Two places also easy to contain people.
This leaves her the alpha shift, minus the Maquis, which puts approximately thirty Starfleet crew running around. More or less, she cannot say for certain. She can only hope for a parity of forces at this point.
"If they're on this floor," Lessing says lowly, "it's because they're trying to find you, Captain. They have to expect you'll be heading to the bridge or engineering."
He's right. Tuvok is her tactical officer, and one of his greatest strengths is how well he knows her. He'll be looking to cut her off. Without internal sensors, he'll be forced to utilize a pincer move. Kathryn has no doubt that it's already underway.
They need to leave.
The path to the landing bay is clear, and each check different directions at the intersection. Within minutes, Kathryn and Gilmore are prying open the next set of doors as Lessing covers them.
Once in, they're at a disadvantage. The space is pitch black and spotted with positions perfect for hiding behind. While they can utilize this to their advantage, so too can anyone else. Minutes or hours pass as they carefully move their way through, using shipping containers as covers, until they're at the door to the main cargo hold. It opens to darkness, only the distant airlock's emergency lights casting a glow dozens of meters away. Without a wrist light or emergency lantern, they'll have to tread carefully across the space, avoiding making noise as they navigate around terminals and containers.
Katheryn is about to say this, when Lessing's forward momentum is abruptly halted. He takes one staggering step back, then another, until he collides with her, turns in her arms, and collapses.

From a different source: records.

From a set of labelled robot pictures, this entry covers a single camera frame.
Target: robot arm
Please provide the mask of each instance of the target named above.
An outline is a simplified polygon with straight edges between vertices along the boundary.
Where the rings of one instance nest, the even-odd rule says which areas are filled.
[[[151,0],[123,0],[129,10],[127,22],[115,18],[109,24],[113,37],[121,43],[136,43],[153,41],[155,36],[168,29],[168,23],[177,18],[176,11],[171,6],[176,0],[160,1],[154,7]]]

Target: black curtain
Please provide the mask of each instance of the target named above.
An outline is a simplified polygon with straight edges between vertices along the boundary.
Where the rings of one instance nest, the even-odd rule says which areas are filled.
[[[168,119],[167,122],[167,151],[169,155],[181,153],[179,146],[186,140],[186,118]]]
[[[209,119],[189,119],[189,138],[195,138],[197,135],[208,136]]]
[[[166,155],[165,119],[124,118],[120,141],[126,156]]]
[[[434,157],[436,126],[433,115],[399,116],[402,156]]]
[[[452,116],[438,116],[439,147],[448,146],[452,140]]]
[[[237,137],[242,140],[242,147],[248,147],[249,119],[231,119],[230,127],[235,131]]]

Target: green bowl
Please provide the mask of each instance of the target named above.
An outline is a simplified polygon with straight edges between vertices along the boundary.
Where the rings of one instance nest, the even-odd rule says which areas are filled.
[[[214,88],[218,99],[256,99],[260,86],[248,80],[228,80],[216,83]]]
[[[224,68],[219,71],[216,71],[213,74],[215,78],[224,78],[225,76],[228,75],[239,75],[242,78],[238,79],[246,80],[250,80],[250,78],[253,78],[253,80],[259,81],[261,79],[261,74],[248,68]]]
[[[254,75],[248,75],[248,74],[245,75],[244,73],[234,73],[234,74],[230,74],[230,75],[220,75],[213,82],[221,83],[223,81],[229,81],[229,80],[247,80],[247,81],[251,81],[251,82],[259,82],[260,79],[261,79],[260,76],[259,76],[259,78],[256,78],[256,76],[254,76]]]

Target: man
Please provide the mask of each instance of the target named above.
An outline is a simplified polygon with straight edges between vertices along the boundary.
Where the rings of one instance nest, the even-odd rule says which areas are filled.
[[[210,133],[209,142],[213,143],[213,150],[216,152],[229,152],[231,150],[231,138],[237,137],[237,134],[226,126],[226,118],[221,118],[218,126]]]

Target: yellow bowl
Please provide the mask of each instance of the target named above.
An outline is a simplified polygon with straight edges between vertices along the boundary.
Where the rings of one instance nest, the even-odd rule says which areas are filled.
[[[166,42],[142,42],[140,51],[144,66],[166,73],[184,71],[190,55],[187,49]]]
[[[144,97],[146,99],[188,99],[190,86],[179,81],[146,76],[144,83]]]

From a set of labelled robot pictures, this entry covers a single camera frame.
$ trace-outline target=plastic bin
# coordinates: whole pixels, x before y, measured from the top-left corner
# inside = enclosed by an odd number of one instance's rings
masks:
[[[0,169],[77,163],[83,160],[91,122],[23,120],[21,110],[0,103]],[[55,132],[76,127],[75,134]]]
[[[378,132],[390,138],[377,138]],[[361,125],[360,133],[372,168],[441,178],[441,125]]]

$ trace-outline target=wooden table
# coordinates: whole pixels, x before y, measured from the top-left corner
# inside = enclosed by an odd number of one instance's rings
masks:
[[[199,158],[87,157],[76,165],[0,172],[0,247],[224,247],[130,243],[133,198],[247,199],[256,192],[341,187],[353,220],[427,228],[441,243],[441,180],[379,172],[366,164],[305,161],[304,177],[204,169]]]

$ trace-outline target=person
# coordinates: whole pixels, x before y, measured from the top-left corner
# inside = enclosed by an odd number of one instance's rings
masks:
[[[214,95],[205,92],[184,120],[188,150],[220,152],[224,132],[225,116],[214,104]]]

On instinct, Kathryn grasps at him, trying to hold him up, but she can only manage to fall on her knees with him. The pain of the impact is ignored when she registers the sounds he's making. Low, desperate and —her hands and chest come away from his — wet. The smell of iron is already overwhelmingly strong, nauseating and terrible; he's drowning in his own blood. She scrambles to find the wound, to apply as much pressure to it with her palms, but by the time she finds it he has grown silent, and she can no longer feel the rapid final beats of his heart.
He's gone.
Kathryn doesn't feel anything. Vaguely, in some distant part of her mind, she knows that the serene calm that overcomes her in the moment is only borrowed. She'll pay for it later with interest.

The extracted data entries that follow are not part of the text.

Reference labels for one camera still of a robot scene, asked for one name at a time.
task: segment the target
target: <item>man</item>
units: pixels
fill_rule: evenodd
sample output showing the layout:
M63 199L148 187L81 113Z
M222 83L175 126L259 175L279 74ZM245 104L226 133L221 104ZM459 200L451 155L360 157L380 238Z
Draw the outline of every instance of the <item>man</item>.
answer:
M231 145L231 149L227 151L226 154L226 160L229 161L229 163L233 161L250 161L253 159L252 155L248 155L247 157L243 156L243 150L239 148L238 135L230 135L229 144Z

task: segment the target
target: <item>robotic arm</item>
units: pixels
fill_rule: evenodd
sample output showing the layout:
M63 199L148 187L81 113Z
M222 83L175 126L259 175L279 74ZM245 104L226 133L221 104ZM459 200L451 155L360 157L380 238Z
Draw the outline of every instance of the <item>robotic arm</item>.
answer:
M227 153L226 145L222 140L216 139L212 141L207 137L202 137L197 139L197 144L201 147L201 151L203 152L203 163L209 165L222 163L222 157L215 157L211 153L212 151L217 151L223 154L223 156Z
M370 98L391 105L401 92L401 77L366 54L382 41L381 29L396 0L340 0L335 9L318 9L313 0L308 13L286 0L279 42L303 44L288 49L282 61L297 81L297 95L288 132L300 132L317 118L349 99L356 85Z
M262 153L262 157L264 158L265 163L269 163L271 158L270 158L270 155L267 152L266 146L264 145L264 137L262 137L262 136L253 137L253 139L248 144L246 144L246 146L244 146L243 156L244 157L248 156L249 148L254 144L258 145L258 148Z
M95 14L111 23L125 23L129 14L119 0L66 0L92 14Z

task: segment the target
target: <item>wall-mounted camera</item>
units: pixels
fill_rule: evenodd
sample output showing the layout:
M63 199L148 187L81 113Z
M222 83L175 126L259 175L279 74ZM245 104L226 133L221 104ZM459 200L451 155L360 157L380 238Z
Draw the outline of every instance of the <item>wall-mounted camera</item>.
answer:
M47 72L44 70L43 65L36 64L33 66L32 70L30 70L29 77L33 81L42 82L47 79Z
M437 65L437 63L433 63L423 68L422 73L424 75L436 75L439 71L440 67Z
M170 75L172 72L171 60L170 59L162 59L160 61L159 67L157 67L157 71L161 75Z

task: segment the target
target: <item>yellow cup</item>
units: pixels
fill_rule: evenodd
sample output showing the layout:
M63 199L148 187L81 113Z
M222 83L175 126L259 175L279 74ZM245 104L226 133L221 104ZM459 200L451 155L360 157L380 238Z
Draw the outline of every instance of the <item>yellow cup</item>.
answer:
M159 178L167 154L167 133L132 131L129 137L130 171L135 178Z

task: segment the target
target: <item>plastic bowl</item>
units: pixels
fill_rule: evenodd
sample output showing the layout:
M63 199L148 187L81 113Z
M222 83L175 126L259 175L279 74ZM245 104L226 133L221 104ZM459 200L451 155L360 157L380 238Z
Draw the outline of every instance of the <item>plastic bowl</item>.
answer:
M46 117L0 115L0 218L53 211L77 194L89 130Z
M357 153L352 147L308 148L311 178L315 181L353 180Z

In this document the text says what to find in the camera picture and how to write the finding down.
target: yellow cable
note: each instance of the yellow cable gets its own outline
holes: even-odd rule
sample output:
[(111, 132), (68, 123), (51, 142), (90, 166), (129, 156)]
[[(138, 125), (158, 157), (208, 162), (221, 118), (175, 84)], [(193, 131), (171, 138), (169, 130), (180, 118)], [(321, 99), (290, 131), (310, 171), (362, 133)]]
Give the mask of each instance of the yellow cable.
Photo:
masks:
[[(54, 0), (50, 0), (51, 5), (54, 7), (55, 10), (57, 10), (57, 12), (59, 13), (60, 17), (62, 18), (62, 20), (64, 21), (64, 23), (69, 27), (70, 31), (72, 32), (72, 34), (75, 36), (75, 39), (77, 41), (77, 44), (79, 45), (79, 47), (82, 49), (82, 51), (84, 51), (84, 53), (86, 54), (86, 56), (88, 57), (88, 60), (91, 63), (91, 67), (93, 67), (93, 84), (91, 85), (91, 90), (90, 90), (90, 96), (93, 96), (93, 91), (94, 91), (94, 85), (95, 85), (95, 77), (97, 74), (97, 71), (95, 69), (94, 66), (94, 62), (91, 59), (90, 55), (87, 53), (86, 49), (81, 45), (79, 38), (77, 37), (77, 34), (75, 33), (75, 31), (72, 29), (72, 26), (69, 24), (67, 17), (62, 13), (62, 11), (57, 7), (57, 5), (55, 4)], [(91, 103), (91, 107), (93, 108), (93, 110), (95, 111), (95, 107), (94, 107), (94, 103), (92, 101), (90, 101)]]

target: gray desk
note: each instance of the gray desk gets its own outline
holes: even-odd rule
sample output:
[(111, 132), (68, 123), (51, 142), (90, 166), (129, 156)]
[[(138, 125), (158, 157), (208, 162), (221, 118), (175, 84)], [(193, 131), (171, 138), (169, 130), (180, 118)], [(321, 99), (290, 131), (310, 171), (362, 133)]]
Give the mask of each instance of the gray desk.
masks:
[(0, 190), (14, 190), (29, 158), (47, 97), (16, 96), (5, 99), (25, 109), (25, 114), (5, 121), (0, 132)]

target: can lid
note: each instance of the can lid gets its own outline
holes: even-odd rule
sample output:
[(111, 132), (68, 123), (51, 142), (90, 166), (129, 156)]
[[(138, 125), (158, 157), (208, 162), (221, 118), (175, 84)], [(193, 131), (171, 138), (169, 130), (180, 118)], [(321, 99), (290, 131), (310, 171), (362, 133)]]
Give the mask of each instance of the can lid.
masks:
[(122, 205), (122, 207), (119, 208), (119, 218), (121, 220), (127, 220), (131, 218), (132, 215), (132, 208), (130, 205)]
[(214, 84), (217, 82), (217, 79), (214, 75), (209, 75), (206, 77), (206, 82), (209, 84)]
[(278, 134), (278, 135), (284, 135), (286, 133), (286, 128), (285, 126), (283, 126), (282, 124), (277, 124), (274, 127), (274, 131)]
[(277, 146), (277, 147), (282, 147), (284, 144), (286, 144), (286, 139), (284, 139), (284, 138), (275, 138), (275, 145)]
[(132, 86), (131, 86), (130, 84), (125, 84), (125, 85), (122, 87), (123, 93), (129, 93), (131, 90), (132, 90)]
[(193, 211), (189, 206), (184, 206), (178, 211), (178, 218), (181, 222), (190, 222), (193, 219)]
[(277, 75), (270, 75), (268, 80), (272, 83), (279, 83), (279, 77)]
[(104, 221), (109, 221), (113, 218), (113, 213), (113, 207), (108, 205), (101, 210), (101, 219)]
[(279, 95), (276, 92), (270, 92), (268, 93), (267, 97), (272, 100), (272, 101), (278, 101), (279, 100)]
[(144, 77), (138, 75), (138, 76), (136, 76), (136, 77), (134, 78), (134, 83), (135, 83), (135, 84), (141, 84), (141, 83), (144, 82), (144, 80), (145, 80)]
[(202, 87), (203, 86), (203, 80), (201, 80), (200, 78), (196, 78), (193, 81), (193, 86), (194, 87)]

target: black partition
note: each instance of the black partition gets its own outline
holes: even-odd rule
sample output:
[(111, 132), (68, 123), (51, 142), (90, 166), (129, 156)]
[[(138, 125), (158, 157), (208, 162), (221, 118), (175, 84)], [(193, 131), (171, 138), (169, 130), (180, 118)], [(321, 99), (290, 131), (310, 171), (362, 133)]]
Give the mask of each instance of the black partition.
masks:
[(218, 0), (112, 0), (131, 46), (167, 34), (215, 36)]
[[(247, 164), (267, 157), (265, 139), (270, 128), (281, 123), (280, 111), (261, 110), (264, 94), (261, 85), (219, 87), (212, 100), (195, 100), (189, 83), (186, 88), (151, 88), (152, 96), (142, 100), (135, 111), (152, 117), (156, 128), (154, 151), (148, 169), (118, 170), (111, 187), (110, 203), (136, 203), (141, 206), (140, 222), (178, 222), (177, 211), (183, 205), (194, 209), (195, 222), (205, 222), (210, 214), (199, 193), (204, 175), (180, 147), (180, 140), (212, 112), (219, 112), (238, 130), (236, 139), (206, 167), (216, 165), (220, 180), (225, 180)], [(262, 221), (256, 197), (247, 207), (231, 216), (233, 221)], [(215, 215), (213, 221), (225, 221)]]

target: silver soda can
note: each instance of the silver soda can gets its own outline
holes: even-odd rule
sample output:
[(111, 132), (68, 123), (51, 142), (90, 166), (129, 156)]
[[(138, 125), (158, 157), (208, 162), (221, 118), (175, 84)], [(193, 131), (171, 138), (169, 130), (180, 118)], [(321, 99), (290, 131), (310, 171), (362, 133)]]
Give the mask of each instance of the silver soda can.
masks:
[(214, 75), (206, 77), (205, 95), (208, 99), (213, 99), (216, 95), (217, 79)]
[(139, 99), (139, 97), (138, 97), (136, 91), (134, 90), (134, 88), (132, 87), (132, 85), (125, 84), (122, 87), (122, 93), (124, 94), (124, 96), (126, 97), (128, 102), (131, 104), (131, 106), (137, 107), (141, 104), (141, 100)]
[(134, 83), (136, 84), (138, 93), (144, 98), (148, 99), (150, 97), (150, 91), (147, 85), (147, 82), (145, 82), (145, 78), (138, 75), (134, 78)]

The shadows before her give way to the faint outline of a man, to Doyle, a bloodied tactical blade in hand. His presence here, now, confirms what she's refused herself to fully accept all along.
It is the Maquis or someone controlling them, this is really happening, and they're willing to kill.
Kathryn stands, hand going to her phaser as she puts herself between his brandished weapon and Gilmore. The crewman behind her is trying to retain her calm and has her phaser trained elsewhere in the dark. It becomes clear to Kathryn then, in the moment before the butt of a phaser rifle connects with her temple, that they would have already killed her if that was their goal.
…
She wakes on her side, hands bound tightly behind her back, and her head throbbing with every heartbeat. Someone has brought emergency lanterns, and their blue-white light cast everything in harsh shadows.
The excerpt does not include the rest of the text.